Он взглянул на сигарный пепел и сказал:
– Вот и все, что случилось.
– А потом вы отправились спать? – спросил Ивенс.
– А что же мне еще оставалось!
Я взглянул в глаза Уишу. И мне и ему хотелось позубоскалить немного, но было что-то, может быть, в голосе и в облике Клейтона, что сковало это наше желание.
– А как же насчет этих пассов? – спросил Сандерсон.
– Я думаю, что я мог бы показать вам их сейчас.
– О! – воскликнул Сандерсон и, вынув перочинный ножик, принялся вычищать свою глиняную трубку.
– Ну, чего же вы не показываете? – спросил Сандерсон, закрывая с треском перочинный ножик.
– Это я сейчас сделаю, – ответил Клейтон.
– Они не подействуют, – заметил Ивенс.
– Если они подействуют… – намекнул я предостерегающе.
– А знаете, лучше бы вы этого не делали, – заметил Уиш, вытягивая ноги.
– Почему? – спросил Ивенс.
– Лучше не делать, – повторил Уиш.
– Но ведь все равно он делает их неправильно, – сказал Сандерсон, набивая в трубку слишком много табаку.
– Тем не менее я считаю, что лучше, если бы он не делал, – настаивал Уиш.
Мы стали разубеждать Уиша. Он говорил, что для Клейтона пройти вновь через эти жесты значило бы издеваться над серьезными вещами.
– Но ведь вы-то сами не верите?.. – возразил я. Уиш взглянул на Клейтона, который пристально смотрел на огонь, что-то обдумывая.
– Я верю, во всяком случае, больше чем наполовину верю, – сказал Уиш.
– Клейтон, – сказал я, – мы хорошо знаем, как вы умеете приврать. Большая часть вашего рассказа правдоподобна. Но вот это исчезновение… это требует доказательства. Сознайтесь, что все это сказка.

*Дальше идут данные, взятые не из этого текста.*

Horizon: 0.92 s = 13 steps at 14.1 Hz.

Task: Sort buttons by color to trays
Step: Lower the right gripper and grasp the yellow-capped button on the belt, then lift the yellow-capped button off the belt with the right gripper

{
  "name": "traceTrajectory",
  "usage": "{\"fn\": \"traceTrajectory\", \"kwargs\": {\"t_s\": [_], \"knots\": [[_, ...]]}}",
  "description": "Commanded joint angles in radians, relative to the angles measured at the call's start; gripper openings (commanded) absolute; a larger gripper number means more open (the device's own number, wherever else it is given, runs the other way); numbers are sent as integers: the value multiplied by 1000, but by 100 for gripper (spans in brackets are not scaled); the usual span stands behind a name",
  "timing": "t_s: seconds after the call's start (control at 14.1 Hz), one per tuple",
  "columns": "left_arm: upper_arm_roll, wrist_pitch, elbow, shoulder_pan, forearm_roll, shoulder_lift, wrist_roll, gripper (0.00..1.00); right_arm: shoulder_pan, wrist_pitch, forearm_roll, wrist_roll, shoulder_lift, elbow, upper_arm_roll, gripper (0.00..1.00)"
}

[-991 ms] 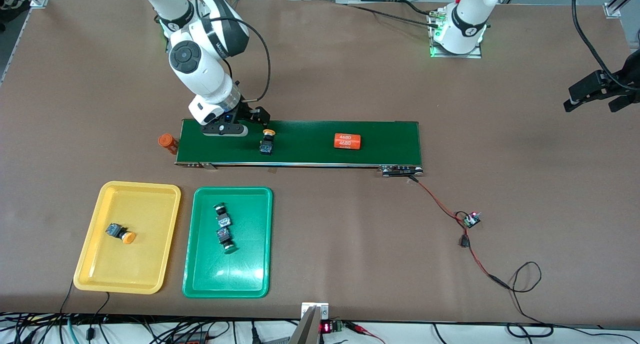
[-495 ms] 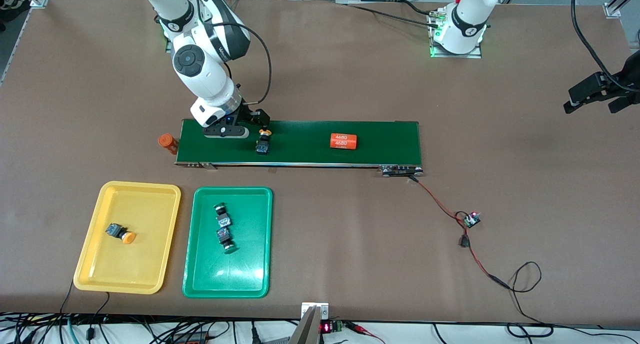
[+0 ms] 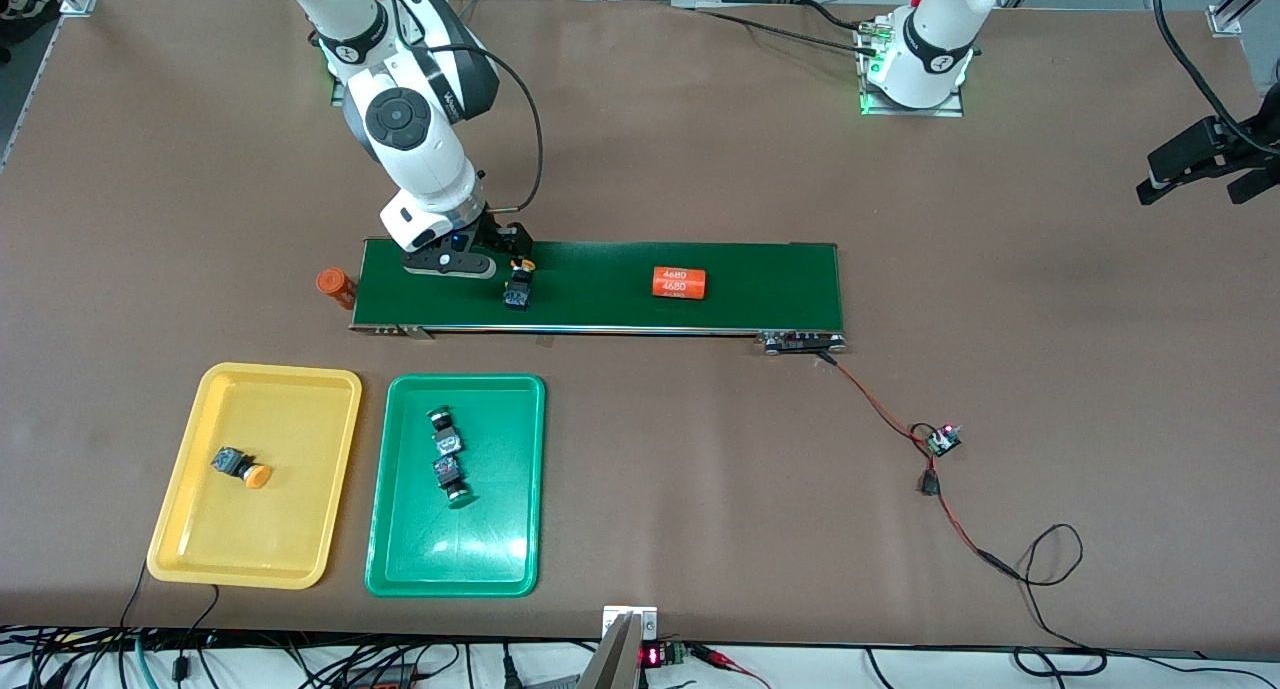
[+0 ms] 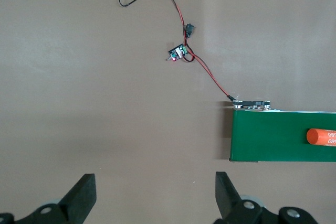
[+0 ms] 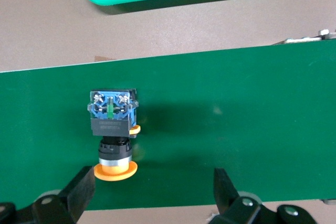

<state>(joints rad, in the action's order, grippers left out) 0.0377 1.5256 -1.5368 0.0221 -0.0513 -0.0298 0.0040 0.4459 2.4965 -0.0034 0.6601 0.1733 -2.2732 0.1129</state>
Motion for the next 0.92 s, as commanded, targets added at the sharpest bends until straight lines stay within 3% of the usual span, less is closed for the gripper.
{"fn": "traceTrajectory", "kwargs": {"t_s": [0.0, 0.85], "knots": [[-4, -19, 11, 6, 16, -4, -4, 100, -10, -14, -10, 22, -8, 18, 4, 99], [7, -13, 12, 19, 16, -1, -2, 100, -27, -16, -110, 47, 66, 72, 2, 99]]}}
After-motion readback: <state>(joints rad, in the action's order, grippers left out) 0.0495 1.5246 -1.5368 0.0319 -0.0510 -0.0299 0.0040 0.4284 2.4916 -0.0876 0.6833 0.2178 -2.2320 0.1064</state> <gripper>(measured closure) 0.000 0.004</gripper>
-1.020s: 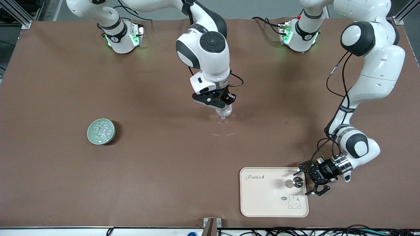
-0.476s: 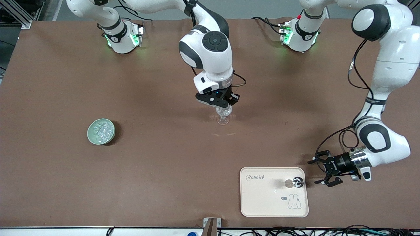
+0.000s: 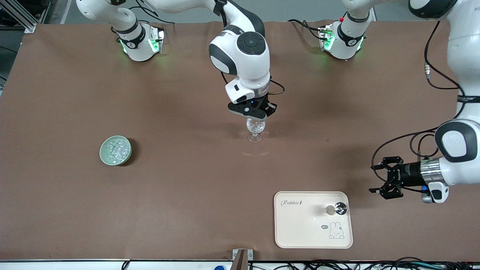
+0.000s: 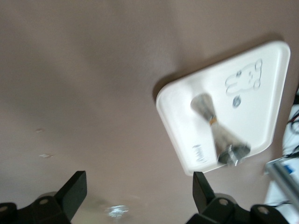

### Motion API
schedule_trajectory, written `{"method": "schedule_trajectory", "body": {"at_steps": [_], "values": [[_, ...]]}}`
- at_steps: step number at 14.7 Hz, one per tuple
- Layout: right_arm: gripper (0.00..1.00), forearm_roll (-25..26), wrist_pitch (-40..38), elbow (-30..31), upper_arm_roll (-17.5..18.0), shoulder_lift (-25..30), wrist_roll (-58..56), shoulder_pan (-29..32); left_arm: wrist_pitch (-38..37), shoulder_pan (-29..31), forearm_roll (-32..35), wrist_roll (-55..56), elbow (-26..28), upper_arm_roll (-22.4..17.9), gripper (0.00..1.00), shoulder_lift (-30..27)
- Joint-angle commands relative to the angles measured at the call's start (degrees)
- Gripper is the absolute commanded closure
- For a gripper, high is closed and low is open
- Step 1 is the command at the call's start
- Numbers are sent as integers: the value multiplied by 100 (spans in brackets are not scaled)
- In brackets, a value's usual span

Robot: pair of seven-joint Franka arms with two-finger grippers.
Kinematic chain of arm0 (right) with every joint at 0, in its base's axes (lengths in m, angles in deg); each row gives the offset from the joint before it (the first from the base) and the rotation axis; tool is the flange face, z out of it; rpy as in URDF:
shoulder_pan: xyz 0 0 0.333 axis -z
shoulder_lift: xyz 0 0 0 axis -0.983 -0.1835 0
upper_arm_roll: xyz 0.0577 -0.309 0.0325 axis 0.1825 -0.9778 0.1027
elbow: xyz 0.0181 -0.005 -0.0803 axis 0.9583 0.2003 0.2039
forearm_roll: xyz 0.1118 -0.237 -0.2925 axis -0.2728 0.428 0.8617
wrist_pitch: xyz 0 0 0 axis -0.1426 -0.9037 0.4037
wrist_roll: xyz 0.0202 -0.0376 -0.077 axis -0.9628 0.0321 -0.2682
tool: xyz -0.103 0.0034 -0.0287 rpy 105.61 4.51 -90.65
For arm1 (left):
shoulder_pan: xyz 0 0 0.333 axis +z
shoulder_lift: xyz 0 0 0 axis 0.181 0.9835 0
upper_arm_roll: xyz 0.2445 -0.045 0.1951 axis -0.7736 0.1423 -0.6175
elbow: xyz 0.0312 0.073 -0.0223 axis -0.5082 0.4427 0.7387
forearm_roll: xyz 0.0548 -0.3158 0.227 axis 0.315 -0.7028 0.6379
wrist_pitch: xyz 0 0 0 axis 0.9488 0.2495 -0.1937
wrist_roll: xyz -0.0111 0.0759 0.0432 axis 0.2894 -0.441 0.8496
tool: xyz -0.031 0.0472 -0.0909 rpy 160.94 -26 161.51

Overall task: Pour wine and add ice with both arms
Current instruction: 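Open the left gripper on the tray while the right gripper withdraws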

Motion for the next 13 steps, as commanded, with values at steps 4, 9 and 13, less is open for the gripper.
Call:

Он поднялся с кресла, оставив без ответа мои слова, стал посередине коврика перед камином и посмотрел мне в лицо. Потом взглянул задумчиво на свои ноги, а дальше все время глаза его оставались прикованными к стене напротив. Он медленно поднял обе руки на уровне своих глаз и начал…
А надо заметить, Сандерсон – член масонской ложи Четырех Королей, которая посвятила себя изучению и истолкованию всех тайн масонства в его прошлом и настоящем, и среди последователей этой ложи Сандерсон, во всяком случае, не из последних. Он следил за движениями Клейтона с особенным интересом.